6th Chief Justice of Patna High Court
- In office 9 January 1948 – 24 January 1950
- Appointed by: Lord Mountbatten
- Preceded by: Fazl Ali
- Succeeded by: Herbert Ribton Meredith

Judge of Patna High Court
- In office July 1932 – 8 January 1948 Acting CJ : 15 October 1946 - 8 January 1948
- Appointed by: George V

Personal details
- Born: 1890
- Died: 1972 (aged 81–82)
- Education: Aldenham School

= Clifford Monmohan Agarwala =

6th Chief Justice of Patna High Court

Clifford Monmohan Agarwala (1890 — 1972) was the 6th Chief Justice of Patna High Court and also former judge of the same High Court

== Career ==
Sir Agarwala was educated at Aldenham School.
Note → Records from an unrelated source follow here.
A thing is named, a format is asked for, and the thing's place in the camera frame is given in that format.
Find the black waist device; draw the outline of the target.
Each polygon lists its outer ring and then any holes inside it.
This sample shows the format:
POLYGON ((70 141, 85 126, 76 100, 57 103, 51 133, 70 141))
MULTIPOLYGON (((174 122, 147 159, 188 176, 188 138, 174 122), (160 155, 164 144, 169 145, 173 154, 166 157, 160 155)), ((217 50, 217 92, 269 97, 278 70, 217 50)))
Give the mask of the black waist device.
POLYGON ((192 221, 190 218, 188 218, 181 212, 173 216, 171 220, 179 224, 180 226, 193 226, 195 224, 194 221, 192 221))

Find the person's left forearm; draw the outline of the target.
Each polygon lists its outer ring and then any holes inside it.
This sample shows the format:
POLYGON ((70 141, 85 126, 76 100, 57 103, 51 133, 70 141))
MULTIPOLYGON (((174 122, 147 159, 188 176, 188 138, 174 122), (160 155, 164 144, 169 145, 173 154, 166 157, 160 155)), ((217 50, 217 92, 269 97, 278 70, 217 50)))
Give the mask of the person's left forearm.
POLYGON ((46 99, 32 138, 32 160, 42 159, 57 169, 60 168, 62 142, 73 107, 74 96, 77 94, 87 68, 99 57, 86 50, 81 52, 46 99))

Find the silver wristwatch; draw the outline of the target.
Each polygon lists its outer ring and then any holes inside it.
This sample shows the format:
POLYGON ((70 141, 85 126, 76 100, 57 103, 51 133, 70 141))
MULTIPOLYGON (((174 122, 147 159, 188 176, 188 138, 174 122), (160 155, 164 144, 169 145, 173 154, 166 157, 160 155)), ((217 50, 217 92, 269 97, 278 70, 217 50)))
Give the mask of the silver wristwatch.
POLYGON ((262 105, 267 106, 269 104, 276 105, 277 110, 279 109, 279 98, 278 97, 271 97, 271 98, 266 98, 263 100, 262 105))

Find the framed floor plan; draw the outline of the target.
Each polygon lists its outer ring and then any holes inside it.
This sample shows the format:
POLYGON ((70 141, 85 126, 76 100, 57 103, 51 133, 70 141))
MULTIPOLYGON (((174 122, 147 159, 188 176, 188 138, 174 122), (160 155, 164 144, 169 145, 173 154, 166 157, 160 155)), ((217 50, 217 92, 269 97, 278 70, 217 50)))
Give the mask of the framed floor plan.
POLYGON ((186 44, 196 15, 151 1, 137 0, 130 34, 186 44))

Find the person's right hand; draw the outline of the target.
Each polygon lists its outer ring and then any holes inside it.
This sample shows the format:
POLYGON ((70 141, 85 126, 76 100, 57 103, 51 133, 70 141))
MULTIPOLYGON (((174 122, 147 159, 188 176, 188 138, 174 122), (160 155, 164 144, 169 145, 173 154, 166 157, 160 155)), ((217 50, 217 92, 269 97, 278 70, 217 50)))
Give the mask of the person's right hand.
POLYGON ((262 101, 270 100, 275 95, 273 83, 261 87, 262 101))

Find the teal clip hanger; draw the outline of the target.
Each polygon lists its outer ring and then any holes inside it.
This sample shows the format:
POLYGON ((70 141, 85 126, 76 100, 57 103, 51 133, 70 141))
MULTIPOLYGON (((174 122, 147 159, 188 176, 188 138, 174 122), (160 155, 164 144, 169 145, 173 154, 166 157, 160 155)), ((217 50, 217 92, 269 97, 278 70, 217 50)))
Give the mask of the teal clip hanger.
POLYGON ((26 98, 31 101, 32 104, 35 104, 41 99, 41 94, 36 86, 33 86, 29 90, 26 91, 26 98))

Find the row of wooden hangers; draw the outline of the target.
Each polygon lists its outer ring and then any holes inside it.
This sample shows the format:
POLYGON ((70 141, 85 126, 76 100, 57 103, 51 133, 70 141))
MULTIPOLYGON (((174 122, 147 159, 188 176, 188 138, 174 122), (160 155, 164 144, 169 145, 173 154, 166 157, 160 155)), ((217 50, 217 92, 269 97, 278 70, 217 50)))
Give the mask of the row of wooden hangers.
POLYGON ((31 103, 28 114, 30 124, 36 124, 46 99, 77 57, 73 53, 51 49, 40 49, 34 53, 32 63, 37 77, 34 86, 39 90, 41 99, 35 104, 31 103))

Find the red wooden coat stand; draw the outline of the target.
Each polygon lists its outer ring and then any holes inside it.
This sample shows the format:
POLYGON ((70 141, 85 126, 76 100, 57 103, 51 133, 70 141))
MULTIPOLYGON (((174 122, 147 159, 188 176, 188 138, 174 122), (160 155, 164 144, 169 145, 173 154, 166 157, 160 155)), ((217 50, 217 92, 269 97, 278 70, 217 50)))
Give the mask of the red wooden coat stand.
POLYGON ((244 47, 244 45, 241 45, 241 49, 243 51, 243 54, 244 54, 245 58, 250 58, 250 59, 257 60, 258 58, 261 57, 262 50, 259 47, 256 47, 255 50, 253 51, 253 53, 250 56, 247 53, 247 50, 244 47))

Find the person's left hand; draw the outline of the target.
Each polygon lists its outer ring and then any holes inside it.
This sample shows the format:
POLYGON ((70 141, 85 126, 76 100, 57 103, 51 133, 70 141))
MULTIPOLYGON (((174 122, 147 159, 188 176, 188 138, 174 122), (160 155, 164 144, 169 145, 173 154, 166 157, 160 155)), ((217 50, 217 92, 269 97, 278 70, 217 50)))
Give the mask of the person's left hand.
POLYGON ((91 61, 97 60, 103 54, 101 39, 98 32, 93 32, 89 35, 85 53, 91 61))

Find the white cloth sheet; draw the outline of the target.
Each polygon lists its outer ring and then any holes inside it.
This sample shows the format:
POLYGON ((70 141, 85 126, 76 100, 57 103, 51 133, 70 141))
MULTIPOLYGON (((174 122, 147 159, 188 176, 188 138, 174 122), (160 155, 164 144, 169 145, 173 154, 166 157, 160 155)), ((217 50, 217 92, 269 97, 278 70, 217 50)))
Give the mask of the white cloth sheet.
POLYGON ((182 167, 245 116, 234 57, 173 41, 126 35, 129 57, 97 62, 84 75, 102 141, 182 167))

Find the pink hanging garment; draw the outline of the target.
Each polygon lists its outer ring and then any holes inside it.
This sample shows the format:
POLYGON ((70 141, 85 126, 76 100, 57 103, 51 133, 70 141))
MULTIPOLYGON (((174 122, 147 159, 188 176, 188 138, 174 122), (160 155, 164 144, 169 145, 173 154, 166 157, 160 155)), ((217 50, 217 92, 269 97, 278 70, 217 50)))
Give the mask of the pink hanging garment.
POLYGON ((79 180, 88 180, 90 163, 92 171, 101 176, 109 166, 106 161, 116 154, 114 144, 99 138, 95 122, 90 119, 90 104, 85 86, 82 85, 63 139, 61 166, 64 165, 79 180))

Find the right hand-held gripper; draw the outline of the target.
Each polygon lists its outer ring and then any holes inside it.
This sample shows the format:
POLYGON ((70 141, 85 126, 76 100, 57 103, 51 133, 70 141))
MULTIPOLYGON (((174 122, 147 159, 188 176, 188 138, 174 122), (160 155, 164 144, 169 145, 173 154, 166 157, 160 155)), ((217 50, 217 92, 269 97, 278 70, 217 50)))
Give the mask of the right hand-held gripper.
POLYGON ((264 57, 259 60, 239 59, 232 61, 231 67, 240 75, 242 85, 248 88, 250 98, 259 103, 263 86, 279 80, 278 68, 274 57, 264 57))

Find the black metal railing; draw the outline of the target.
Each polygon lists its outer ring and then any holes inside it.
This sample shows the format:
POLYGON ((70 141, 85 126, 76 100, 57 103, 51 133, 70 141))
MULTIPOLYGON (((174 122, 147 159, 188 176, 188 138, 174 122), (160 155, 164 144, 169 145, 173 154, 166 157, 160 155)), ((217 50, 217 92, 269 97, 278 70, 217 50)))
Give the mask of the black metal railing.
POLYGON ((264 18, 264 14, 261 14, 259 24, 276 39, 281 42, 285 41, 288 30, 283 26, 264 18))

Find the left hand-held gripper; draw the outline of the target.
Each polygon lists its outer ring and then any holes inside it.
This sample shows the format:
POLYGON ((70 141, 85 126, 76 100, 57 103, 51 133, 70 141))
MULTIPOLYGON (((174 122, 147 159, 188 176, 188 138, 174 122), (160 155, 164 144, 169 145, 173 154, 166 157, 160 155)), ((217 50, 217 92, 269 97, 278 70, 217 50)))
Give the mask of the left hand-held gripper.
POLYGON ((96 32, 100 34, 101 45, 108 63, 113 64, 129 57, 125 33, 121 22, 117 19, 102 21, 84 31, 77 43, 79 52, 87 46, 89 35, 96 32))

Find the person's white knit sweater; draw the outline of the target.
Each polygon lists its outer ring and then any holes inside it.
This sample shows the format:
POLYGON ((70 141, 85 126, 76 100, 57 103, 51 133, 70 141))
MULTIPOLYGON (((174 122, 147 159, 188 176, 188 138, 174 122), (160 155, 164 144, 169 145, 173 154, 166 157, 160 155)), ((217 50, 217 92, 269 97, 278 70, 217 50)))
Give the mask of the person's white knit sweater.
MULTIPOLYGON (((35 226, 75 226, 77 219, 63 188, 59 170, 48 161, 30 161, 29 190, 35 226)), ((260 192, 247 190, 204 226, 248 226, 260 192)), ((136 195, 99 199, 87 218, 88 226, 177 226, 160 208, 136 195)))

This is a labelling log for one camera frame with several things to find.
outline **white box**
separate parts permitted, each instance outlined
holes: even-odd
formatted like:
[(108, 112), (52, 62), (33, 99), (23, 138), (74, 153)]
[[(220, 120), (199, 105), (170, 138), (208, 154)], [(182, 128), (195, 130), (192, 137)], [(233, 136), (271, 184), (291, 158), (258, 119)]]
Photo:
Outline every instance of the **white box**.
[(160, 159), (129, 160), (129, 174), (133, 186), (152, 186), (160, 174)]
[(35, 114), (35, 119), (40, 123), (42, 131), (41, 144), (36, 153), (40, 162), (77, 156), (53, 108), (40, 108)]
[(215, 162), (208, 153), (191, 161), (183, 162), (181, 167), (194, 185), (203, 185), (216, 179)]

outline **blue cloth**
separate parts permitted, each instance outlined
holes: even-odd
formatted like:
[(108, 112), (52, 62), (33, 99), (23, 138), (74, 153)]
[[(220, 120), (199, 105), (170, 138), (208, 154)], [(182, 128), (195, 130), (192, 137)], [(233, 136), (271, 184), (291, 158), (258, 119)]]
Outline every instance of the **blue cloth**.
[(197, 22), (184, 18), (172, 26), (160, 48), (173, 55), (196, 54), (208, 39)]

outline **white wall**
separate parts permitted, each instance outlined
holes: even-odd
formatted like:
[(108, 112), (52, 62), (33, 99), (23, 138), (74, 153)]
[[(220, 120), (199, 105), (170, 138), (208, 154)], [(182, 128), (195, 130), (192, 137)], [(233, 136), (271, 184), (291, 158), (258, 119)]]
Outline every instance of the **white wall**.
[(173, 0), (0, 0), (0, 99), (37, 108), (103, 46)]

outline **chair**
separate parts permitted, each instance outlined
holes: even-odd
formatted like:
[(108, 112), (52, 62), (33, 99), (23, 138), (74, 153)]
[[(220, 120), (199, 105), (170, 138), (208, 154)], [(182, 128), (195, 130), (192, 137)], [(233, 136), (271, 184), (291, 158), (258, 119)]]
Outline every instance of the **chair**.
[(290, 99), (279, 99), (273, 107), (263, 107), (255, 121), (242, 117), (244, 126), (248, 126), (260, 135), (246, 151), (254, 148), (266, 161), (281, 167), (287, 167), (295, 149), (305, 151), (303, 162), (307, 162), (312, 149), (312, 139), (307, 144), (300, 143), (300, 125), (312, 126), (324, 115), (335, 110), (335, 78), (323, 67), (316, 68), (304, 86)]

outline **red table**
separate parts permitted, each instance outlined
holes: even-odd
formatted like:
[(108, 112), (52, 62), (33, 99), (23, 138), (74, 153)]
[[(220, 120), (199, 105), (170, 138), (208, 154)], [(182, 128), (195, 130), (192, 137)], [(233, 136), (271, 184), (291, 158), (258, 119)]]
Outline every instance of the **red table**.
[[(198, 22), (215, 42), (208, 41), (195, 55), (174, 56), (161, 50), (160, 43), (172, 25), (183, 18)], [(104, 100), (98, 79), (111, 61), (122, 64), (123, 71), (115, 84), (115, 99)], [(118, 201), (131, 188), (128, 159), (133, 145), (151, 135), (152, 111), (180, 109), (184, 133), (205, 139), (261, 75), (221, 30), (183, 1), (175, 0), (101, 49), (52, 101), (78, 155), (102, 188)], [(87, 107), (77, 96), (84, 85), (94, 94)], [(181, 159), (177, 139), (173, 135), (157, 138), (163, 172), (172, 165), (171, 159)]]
He was called to the Bar of Gray's Inn in 1911 and started practise since 1912 as a Barrister in Patna. He was appointed a Judge of the Patna High Court in July 1932. He was elevated to the post of Chief Justice of this High Court on 9 January 1948 before being elevated as permanent chief justice, he served as acting chief justice of Patna High Court for more than a year since retirement of the then chief justice Fazl Ali on 14 October 1946. He resigned from the post of chief justice on 24 January 1950.